AACN Issues Practice Alert on Reducing Alarm Fatigue

By Kenneth Michek

Nurses working in acute-care settings are all too familiar with alarm fatigue, which occurs when clinicians are exposed to excessive amounts of alarms, particularly false and clinically insignificant alarms. In fact, studies estimate that approximately 90% of alarms in various critical care settings are either false or clinically irrelevant.

This poses a significant patient safety risk, as the desensitization to alarms can cause delays in clinician response time or may be missed altogether, which could lead to patient harm.

To help address this issue, the American Association of Critical-Care Nurses released a Practice Alert at the end of May that outlines the evidence-based practices to reduce false or nonactionable clinical alarms and prevent alarm fatigue, with specific guidelines for both bedside caregivers and nurse leaders.

“This practice alert takes what is known about alarm management and puts it into action-oriented strategies to help nurses provide the safest patient care possible when managing clinical alarms in acute and critical care environments,” said Linda Bell, MSN, RN, AACN clinical practice specialist. “The issue of alarm fatigue can most effectively be addressed, and eventually eliminated, by working with the people closest to the patient and those who support the needs of the patient.”

For nurse leaders, the main takeaways of the alert are:

  • Organize an interprofessional alarm management team.

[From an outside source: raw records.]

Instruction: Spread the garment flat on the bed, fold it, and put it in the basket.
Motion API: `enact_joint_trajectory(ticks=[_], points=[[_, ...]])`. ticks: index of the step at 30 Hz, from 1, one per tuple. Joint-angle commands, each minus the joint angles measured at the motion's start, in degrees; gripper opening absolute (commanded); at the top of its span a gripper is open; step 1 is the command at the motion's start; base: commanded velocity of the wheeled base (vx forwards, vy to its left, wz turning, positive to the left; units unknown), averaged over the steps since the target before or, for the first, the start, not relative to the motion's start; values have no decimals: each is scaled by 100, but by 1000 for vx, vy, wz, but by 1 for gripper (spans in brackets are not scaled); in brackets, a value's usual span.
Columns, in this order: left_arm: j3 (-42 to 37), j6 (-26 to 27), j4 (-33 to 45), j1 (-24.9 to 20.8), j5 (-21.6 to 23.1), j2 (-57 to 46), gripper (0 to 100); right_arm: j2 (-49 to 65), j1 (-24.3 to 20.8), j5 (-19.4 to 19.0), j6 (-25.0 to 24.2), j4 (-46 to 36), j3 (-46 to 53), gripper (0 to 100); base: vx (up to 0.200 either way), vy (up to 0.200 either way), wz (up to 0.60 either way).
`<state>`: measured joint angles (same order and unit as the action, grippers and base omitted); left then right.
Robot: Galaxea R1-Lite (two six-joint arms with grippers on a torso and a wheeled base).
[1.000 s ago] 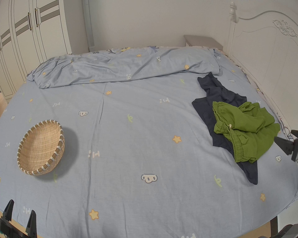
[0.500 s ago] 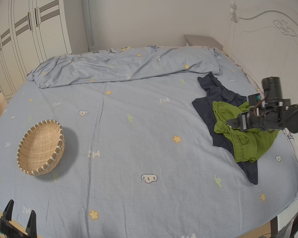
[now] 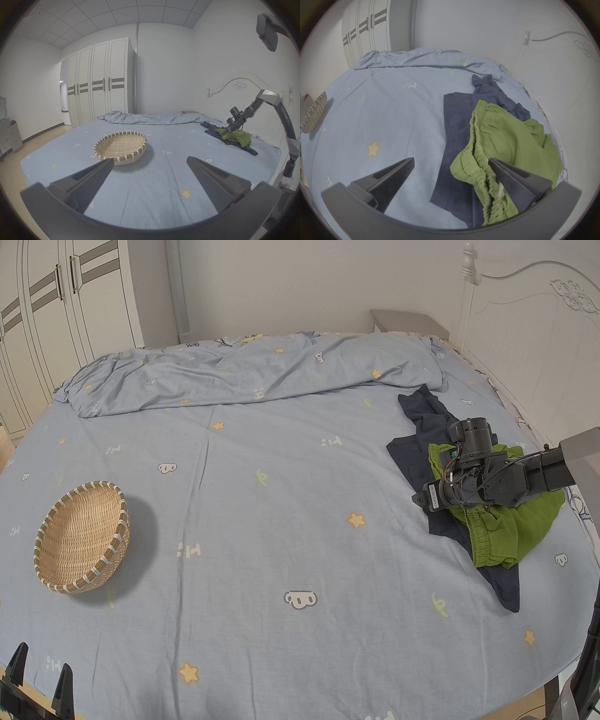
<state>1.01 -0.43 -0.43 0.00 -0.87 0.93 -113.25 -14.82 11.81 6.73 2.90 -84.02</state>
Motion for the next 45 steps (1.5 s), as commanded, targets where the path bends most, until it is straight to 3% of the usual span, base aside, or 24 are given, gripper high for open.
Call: enact_joint_trajectory(ticks=[1,13,14,28,31,34,35,38,39,42,45], points=[[-101,-1,-1,0,-1,-93,100,-127,23,5,4,17,-106,100,0,0,0],[-101,-1,-1,0,-1,-93,100,-153,217,278,-5,26,-203,100,0,0,0],[-101,-1,-1,0,-1,-93,100,-153,226,278,-14,26,-212,0,0,0,0],[-101,-1,-1,0,-1,-93,100,-145,217,278,-31,17,-212,0,0,0,0],[-101,-1,-1,0,-1,-93,100,-74,-29,304,-655,-457,-589,0,0,0,0],[-101,-1,-1,0,-1,-93,100,66,-161,304,-919,-914,-836,0,0,0,0],[-101,-1,-1,0,-1,-93,100,391,-451,243,-1534,-2206,-1556,0,0,0,0],[-101,-1,8,0,-1,-93,100,418,-530,216,-1640,-2426,-1688,0,0,0,0],[-101,-1,8,0,7,-93,100,567,-961,111,-2070,-3024,-2128,0,0,0,0],[-101,-1,-1,0,-1,-93,100,699,-1277,84,-2237,-3067,-2198,0,0,0,0],[-101,-1,8,0,-1,-93,100,963,-2016,93,-2299,-3059,-2233,0,0,0,0]])
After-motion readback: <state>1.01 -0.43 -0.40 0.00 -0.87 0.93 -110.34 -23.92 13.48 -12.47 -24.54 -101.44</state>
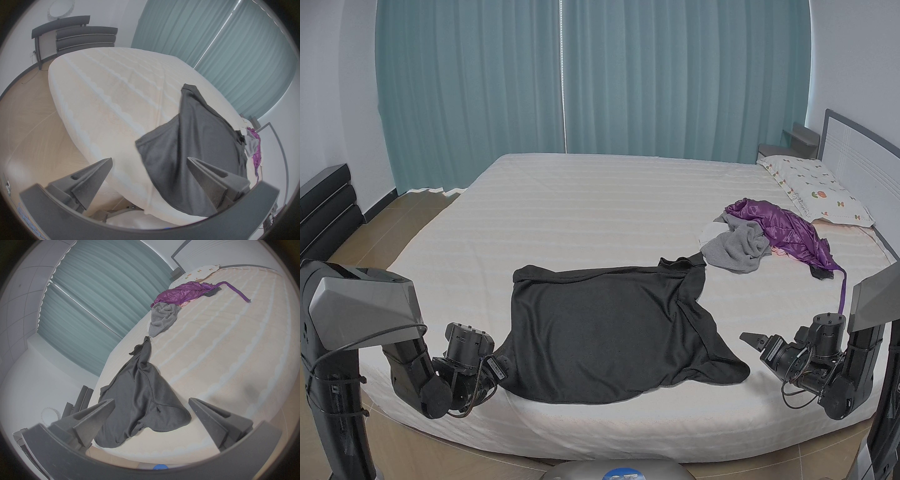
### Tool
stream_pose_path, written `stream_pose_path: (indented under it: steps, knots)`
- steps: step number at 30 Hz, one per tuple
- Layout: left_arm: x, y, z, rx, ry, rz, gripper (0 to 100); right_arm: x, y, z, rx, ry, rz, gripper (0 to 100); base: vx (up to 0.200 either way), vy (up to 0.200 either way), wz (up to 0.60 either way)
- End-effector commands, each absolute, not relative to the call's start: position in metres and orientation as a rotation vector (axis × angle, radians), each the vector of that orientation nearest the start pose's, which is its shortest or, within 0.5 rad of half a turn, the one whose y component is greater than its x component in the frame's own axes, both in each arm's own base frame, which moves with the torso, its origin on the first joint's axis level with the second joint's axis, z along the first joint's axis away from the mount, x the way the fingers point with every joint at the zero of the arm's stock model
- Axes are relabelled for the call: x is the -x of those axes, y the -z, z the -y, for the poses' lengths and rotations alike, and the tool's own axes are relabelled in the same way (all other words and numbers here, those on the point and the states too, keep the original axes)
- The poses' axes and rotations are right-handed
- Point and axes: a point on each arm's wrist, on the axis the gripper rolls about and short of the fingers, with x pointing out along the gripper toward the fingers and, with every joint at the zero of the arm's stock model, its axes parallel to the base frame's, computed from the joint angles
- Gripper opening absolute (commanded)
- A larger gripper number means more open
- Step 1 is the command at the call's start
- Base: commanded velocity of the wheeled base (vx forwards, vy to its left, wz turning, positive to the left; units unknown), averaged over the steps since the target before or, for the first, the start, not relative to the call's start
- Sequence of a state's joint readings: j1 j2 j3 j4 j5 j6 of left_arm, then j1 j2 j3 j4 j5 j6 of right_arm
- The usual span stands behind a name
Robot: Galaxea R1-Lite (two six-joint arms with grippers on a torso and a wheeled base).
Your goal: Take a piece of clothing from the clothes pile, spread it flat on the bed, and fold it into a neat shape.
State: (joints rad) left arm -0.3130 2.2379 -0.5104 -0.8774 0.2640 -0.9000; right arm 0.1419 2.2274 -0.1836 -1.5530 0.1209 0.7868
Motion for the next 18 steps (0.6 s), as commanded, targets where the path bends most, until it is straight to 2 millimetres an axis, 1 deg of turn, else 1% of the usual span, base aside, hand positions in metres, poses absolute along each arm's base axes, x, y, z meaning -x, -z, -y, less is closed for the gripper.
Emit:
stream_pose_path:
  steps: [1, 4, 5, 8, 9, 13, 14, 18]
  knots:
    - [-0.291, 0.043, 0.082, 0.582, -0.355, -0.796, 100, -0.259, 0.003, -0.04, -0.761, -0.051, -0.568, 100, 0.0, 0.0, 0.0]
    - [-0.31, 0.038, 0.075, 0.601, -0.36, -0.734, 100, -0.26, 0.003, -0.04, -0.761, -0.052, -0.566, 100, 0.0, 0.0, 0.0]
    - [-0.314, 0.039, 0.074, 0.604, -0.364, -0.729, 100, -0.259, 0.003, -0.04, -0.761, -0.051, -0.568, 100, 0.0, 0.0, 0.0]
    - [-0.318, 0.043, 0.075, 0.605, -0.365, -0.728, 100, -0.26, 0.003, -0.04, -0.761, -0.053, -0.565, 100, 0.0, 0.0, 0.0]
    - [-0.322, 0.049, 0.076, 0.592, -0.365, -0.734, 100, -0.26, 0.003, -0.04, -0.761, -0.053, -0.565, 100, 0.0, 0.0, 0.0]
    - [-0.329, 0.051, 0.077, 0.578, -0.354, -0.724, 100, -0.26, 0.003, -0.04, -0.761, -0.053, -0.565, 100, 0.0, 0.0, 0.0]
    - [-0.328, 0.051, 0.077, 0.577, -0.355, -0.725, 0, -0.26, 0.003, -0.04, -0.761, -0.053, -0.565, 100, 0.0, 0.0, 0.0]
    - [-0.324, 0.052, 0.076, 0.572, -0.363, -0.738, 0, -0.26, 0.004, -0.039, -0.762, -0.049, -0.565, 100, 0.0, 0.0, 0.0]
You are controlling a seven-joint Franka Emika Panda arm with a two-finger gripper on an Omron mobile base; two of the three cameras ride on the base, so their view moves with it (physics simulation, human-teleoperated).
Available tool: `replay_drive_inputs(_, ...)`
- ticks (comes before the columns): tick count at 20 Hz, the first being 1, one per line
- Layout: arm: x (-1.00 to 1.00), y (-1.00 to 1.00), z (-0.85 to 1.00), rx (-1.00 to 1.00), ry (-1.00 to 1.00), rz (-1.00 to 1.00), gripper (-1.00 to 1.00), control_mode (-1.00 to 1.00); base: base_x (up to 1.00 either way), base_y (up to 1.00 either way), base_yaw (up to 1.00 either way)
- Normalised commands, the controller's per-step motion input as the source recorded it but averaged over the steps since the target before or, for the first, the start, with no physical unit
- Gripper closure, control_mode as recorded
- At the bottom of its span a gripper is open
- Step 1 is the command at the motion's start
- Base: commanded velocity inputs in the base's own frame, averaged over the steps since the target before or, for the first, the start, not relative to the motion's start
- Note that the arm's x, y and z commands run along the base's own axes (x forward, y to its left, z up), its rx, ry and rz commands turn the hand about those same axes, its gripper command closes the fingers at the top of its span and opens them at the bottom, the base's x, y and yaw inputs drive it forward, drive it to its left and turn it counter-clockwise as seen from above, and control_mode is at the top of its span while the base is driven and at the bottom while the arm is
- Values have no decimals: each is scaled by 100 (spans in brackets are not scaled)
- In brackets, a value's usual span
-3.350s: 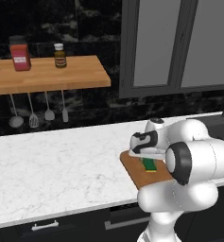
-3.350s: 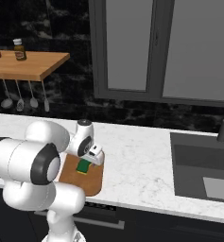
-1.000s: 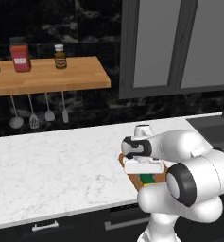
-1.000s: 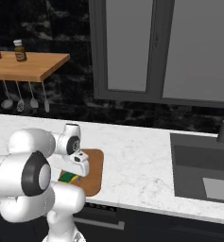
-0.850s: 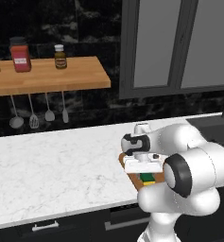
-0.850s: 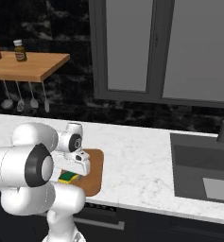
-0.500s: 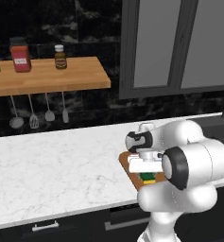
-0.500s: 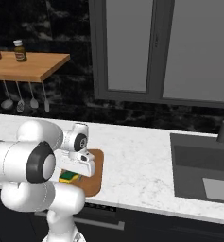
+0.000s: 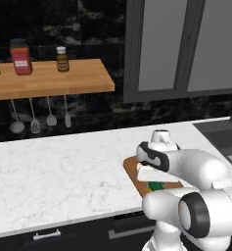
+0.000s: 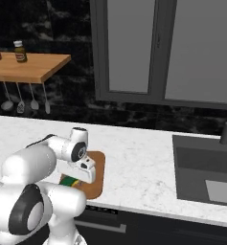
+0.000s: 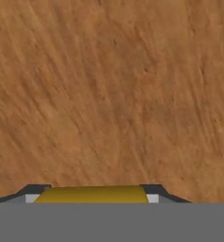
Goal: Pick up the sponge from the counter and clean the cutting board by briefly scrubbing or pressing down on the cutting board. Once finished, release the sponge.
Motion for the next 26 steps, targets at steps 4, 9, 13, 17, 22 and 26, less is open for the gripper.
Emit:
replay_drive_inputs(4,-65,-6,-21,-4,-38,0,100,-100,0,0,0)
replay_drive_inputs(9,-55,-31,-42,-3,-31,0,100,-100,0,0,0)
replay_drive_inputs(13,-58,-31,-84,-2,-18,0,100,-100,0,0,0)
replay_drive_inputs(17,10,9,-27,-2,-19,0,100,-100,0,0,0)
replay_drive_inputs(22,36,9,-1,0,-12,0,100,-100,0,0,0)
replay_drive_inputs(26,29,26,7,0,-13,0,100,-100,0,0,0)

The team should be made up of stakeholders from the clinical, technical, and information technology communities to gather alarm data and develop policies that can help reduce alarms.
  • Develop unit-specific default parameters and alarm management policies. Each hospital unit is different, so try to come up with policies that better fit your patient population. Changing the unit’s alarm default settings based on the unit’s expertise can help decrease insignificant alarms, the researchers found.
  • Provide ongoing education on monitoring systems and alarm management for unit staff. As with most issues on the nursing unit, continuing to educate staff is a crucial component to ongoing success. Education increases understanding of how monitoring systems and their alarms should be managed, which will lead to more individualized settings at the outset, reducing the overall number of false alarms.
  • Develop policies/procedures for monitoring only those patients with clinical indications for monitoring. The interprofessional team should determine which patients in a population or care unit should be monitored and under what parameters. Reducing the number of unnecessary monitors can significantly decrease the number of insignificant alarms.